Joyland a theme in Nelson's life
07/15/2010 12:00 AM
07/01/2012 6:44 PM
From across the nation, the e-mails and phone calls came Wednesday from people who knew Stan Nelson. By 2 p.m., Margaret Nelson said she had responded to many of the messages of sympathy for her husband, the man she described as the "tallest, funniest fellow I'd ever seen."
Stanley Roger Nelson, longtime owner and operator of Joyland Amusement Park, died Tuesday. He was 87.
The couple, who met at the park, would have celebrated their 60th wedding anniversary in December.
The Nelsons operated the park on South Hillside for more than 30 years. Generations of Wichitans rode the roller coaster and strolled the midway there.
A few years ago, two groups made unsuccessful attempts to operate and buy Joyland. It has been closed since 2006 and remains for sale.
"Stan and Margaret Nelson built and developed relationships in the amusement park groups that last up to today," said Gary Slade, publisher and editor-in-chief of Amusement Today, a national trade industry magazine.
"Joyland had a long, rich history in the amusement industry. It was, in its heyday, exactly everything that a family-owned traditional park is there to do for a community."
The park's best days were before television and air conditioning. It offered fried chicken dinners, a swimming pool and steam-powered engine shows. One of the trademark attractions at the park was a Wurlitzer organ with Louie the clown.
Mr. Nelson was born June 24, 1923, in Mount Vernon, N.Y.
During World War II, Mr. Nelson served as a navigator in the U.S. Army Air Corps. He flew missions over the "Hump," the Himalayan Mountains in the China-Burma-India Theater.
"It was a dangerous thing, and there are still lots of people that were lost in the Himalayas and never found," Margaret Nelson said.
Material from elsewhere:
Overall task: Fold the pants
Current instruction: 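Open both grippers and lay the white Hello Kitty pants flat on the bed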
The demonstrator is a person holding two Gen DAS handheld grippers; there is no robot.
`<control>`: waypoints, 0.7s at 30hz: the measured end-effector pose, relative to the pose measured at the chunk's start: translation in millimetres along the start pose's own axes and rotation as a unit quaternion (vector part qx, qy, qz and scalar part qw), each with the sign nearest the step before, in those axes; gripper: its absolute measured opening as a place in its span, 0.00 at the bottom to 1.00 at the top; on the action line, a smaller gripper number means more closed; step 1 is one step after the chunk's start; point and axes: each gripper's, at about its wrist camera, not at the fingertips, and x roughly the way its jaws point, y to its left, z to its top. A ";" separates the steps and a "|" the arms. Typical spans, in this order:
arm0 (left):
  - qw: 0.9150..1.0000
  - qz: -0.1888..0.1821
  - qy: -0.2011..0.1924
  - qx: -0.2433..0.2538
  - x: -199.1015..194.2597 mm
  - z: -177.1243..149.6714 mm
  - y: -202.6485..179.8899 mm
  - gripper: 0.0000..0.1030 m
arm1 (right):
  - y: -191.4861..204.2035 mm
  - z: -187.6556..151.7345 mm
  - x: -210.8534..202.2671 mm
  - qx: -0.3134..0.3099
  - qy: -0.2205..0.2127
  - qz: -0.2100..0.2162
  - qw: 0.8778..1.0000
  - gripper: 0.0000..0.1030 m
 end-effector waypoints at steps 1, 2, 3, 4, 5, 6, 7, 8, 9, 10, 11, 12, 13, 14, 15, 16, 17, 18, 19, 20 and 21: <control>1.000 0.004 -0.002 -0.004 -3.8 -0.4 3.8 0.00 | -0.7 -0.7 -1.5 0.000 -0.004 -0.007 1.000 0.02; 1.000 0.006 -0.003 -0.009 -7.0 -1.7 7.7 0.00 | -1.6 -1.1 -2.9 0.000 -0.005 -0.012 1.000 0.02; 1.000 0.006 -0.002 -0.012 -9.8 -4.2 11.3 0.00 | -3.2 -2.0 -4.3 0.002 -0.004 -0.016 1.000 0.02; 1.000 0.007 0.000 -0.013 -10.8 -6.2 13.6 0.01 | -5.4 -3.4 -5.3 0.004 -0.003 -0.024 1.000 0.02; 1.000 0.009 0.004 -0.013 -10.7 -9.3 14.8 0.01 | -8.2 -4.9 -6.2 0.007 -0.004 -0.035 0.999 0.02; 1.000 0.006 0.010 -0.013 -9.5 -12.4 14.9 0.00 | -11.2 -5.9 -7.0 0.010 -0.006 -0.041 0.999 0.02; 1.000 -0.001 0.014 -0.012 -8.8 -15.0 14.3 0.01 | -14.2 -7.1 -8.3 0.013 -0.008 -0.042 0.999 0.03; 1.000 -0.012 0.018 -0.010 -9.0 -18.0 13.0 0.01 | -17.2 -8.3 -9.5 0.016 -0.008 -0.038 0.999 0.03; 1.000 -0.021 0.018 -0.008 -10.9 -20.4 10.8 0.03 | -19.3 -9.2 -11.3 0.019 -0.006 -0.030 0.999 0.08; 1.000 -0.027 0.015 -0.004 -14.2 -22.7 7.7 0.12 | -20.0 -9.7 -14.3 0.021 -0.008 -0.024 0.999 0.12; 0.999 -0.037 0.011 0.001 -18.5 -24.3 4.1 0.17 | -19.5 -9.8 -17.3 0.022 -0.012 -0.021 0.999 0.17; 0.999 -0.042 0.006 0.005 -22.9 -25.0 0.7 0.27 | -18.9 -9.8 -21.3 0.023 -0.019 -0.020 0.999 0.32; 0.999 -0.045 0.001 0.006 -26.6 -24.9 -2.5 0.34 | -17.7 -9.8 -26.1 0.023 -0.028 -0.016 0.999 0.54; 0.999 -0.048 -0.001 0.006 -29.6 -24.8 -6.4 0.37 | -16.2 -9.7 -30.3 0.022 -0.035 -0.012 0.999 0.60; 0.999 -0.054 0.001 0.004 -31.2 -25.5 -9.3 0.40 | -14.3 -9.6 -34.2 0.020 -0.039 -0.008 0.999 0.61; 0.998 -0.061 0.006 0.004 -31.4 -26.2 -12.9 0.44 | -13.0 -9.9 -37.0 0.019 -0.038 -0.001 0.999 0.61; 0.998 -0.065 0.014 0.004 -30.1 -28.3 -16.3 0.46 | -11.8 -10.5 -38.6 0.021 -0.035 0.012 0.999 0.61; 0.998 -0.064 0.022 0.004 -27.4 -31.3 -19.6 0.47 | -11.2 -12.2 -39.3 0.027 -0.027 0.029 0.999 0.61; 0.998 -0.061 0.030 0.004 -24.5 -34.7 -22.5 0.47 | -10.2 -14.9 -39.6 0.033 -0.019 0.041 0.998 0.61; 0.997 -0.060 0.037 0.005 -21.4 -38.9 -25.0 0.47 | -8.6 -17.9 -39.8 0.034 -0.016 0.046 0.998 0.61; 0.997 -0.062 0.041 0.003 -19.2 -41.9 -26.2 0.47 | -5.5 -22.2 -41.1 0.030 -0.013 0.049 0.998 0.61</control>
A couple of years after the war, Mr. Nelson came to Wichita to visit an Army buddy, Louie Smith, who introduced him to brothers Harold and Herb Ottaway and their father, Lester Ottaway.
In the late 1940s, the Ottaways bought the 40-acre tract at 2801 S. Hillside and started a family entertainment business: Joyland Amusement Park.
Their park offered a miniature train and a wooden roller coaster, considered one of the last surviving coasters designed by Herbert Paul Schmeck.
Mr. Nelson was intrigued by the family-owned business and began working for the Ottaways.
It was April 1950 when 17-year-old Margaret Heinzman began working the Skee-Ball booth, and she saw the lanky 6-foot-3 Army veteran walk by.
He wore suits and ties, and she adored the sound of his East Coast accent. One night when she had to work late, he offered to take her home. They were married in December that year.
"Even when we were dating, he wore that shirt and tie. He didn't own a pair of blue jeans when he came to Kansas," Margaret Nelson said. "I remember after we had been dating for a while telling him we needed to go casual. He put a sweater on over that shirt and tie."
In the early 1970s, the couple purchased the amusement park from the Ottaways.
In 1972, Mr. Nelson served as president of the International Association of Amusement Parks and Attractions. He also served on the group's board for many years.
In addition to his wife, survivors include his sons S. Roger Nelson and Stephen Nelson, daughters Valorie Hagerman of Topeka and Barbara Ann Bachman of Centralia, 17 grandchildren and eight great-grandchildren.
Family visitation will be from 5 to 7 p.m. today at Broadway Mortuary, 1147 S. Broadway. The funeral will be at 10:30 a.m. Friday at First Evangelical Free Church, 1825 N. Woodlawn; a graveside committal is at 2:30 p.m. Friday at Resthaven Cemetery.